Please reproduce the entries that follow without a single difference.

[Saved entries]
+-------+
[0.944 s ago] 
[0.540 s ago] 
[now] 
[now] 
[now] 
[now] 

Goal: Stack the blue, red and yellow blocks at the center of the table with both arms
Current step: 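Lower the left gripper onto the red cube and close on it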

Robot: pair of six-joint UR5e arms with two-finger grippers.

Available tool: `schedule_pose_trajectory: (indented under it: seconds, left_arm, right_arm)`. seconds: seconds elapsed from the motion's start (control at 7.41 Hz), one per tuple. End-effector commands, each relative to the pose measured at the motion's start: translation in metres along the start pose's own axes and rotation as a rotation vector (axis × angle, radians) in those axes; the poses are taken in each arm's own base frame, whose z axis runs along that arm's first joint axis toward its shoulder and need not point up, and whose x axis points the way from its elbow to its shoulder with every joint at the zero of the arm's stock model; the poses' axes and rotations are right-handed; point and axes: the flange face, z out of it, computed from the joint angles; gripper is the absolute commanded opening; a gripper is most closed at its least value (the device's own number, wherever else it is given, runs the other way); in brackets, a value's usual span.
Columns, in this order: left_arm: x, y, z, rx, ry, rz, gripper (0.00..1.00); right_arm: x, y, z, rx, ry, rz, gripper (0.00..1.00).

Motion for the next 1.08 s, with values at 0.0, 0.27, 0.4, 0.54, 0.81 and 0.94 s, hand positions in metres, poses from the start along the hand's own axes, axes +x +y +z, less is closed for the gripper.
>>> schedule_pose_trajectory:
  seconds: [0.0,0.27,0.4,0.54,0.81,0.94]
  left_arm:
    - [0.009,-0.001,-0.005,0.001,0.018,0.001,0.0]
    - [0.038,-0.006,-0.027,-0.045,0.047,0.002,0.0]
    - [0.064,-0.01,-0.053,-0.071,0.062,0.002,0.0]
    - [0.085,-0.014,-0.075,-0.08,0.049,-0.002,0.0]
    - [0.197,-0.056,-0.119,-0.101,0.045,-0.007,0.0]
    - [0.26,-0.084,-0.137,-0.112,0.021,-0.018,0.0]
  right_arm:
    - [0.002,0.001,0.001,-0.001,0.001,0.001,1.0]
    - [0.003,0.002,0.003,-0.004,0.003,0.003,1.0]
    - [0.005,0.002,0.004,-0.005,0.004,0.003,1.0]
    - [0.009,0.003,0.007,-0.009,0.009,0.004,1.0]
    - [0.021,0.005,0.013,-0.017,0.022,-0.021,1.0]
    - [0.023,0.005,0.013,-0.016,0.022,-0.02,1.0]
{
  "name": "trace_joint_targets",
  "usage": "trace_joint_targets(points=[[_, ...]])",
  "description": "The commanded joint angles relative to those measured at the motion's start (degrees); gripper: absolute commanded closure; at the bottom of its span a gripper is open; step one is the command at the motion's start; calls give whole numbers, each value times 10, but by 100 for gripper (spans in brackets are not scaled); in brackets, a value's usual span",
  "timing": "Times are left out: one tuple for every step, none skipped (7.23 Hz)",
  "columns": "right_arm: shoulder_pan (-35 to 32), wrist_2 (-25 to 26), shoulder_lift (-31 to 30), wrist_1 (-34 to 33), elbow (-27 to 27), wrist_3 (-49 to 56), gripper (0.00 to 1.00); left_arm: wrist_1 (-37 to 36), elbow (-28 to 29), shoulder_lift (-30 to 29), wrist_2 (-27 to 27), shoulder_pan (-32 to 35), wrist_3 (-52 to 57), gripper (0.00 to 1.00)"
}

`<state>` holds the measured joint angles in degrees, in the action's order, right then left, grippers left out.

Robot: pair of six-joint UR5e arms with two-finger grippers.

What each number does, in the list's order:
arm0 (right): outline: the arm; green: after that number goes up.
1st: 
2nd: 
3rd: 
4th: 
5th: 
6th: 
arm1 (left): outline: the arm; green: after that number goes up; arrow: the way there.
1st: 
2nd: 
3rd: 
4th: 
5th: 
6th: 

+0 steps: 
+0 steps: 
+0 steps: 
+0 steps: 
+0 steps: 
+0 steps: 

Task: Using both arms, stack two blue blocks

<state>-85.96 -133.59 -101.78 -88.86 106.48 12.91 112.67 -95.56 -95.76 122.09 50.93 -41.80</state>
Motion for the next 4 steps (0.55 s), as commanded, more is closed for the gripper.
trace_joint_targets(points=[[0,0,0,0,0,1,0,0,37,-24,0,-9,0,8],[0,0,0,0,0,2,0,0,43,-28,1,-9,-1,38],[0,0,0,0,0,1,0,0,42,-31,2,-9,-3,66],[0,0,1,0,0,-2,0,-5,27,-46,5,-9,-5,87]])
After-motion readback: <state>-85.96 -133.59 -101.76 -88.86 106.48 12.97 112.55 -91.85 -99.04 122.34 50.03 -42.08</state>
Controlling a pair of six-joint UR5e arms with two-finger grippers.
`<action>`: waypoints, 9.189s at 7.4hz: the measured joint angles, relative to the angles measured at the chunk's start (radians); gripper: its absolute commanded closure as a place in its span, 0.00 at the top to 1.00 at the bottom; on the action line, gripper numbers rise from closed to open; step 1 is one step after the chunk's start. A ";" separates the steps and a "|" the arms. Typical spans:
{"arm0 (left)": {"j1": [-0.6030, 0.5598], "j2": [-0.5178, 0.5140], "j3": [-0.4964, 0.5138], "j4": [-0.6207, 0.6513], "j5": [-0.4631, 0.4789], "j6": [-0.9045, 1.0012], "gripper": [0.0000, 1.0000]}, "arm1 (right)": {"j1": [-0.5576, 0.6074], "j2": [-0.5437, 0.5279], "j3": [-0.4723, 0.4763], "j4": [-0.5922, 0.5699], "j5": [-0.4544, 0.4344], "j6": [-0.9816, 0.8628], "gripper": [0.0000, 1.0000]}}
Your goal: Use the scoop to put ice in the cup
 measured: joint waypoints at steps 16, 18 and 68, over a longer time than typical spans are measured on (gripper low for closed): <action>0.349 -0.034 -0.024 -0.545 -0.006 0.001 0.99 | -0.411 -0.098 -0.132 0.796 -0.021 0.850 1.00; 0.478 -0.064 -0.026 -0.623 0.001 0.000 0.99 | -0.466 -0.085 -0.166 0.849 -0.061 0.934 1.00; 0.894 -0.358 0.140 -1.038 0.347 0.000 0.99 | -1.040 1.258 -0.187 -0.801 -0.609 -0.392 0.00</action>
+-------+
__The answer__:
[0.944 s ago] 
[0.540 s ago] 
[now] 
[now] 
[now] 
[now] 

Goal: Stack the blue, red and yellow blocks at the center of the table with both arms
Current step: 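Lower the left gripper onto the red cube and close on it
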
Robot: pair of six-joint UR5e arms with two-finger grippers.

Available tool: `schedule_pose_trajectory: (indented under it: seconds, left_arm, right_arm)`. seconds: seconds elapsed from the motion's start (control at 7.41 Hz), one per tuple. End-effector commands, each relative to the pose measured at the motion's start: translation in metres along the start pose's own axes and rotation as a rotation vector (axis × angle, radians) in those axes; the poses are taken in each arm's own base frame, whose z axis runs along that arm's first joint axis toward its shoulder and need not point up, and whose x axis points the way from its elbow to its shoulder with every joint at the zero of the arm's stock model; the poses' axes and rotations are right-handed; point and axes: the flange face, z out of it, computed from the joint angles; gripper is the absolute commanded opening; a gripper is most closed at its least value (the device's own number, wherever else it is given, runs the other way); in brackets, a value's usual span.
Columns, in this order: left_arm: x, y, z, rx, ry, rz, gripper (0.00..1.00); right_arm: x, y, z, rx, ry, rz, gripper (0.00..1.00).

Motion for the next 1.08 s, with values at 0.0, 0.27, 0.4, 0.54, 0.81 and 0.94 s, hand positions in metres, poses from the start along the hand's own axes, axes +x +y +z, less is closed for the gripper.
>>> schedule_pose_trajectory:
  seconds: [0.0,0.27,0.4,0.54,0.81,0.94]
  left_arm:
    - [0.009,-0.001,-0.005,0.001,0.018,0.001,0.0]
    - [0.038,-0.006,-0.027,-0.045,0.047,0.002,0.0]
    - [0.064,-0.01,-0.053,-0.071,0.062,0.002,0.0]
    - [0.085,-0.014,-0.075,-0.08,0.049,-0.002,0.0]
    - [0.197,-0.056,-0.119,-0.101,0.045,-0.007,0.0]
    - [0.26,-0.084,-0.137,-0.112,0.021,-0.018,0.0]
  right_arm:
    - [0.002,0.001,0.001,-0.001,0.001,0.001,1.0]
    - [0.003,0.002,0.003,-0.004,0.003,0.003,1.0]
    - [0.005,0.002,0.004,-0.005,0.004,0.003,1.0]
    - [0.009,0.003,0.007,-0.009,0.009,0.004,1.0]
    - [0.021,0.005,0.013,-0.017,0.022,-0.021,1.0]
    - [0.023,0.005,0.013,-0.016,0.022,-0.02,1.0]
{
  "name": "trace_joint_targets",
  "usage": "trace_joint_targets(points=[[_, ...]])",
  "description": "The commanded joint angles relative to those measured at the motion's start (degrees); gripper: absolute commanded closure; at the bottom of its span a gripper is open; step one is the command at the motion's start; calls give whole numbers, each value times 10, but by 100 for gripper (spans in brackets are not scaled); in brackets, a value's usual span",
  "timing": "Times are left out: one tuple for every step, none skipped (7.23 Hz)",
  "columns": "right_arm: shoulder_pan (-35 to 32), wrist_2 (-25 to 26), shoulder_lift (-31 to 30), wrist_1 (-34 to 33), elbow (-27 to 27), wrist_3 (-49 to 56), gripper (0.00 to 1.00); left_arm: wrist_1 (-37 to 36), elbow (-28 to 29), shoulder_lift (-30 to 29), wrist_2 (-27 to 27), shoulder_pan (-32 to 35), wrist_3 (-52 to 57), gripper (0.00 to 1.00)"
}

`<state>` holds the measured joint angles in degrees, in the action's order, right then left, grippers left out.

Robot: pair of six-joint UR5e arms with two-finger grippers.

What each number does, in the list's order:
arm0 (right): outline: the arm; green: after that number goes up.
1st: 
2nd: 
3rd: 
4th: 
5th: 
6th: 
arm1 (left): outline: the arm; green: after that number goes up; arrow: the way there.
1st: 
2nd: 
3rd: 
4th: 
5th: 
6th: 

+0 steps: 
+0 steps: 
+0 steps: 
+0 steps: 
+0 steps: 
+0 steps: 

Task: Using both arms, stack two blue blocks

<state>-85.96 -133.59 -101.78 -88.86 106.48 12.91 112.67 -95.56 -95.76 122.09 50.93 -41.80</state>
Motion for the next 4 steps (0.55 s), as commanded, more is closed for the gripper.
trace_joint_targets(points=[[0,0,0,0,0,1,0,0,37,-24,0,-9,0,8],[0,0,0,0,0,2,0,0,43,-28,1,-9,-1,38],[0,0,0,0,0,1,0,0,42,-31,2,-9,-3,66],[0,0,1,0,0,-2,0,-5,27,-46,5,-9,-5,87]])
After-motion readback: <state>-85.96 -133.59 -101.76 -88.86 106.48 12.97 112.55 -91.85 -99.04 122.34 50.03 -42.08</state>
Controlling a pair of six-joint UR5e arms with two-finger grippers.
`<action>`: waypoints, 9.189s at 7.4hz: the measured joint angles, relative to the angles measured at the chunk's start (radians); gripper: its absolute commanded closure as a place in its span, 0.00 at the top to 1.00 at the bottom; on the action line, gripper numbers rise from closed to open; step 1 is one step after the chunk's start. A ";" separates the steps and a "|" the arms. Typical spans:
{"arm0 (left)": {"j1": [-0.6030, 0.5598], "j2": [-0.5178, 0.5140], "j3": [-0.4964, 0.5138], "j4": [-0.6207, 0.6513], "j5": [-0.4631, 0.4789], "j6": [-0.9045, 1.0012], "gripper": [0.0000, 1.0000]}, "arm1 (right)": {"j1": [-0.5576, 0.6074], "j2": [-0.5437, 0.5279], "j3": [-0.4723, 0.4763], "j4": [-0.5922, 0.5699], "j5": [-0.4544, 0.4344], "j6": [-0.9816, 0.8628], "gripper": [0.0000, 1.0000]}}
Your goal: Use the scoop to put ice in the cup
 measured: joint waypoints at steps 16, 18 and 68, over a longer time than typical spans are measured on (gripper low for closed): <action>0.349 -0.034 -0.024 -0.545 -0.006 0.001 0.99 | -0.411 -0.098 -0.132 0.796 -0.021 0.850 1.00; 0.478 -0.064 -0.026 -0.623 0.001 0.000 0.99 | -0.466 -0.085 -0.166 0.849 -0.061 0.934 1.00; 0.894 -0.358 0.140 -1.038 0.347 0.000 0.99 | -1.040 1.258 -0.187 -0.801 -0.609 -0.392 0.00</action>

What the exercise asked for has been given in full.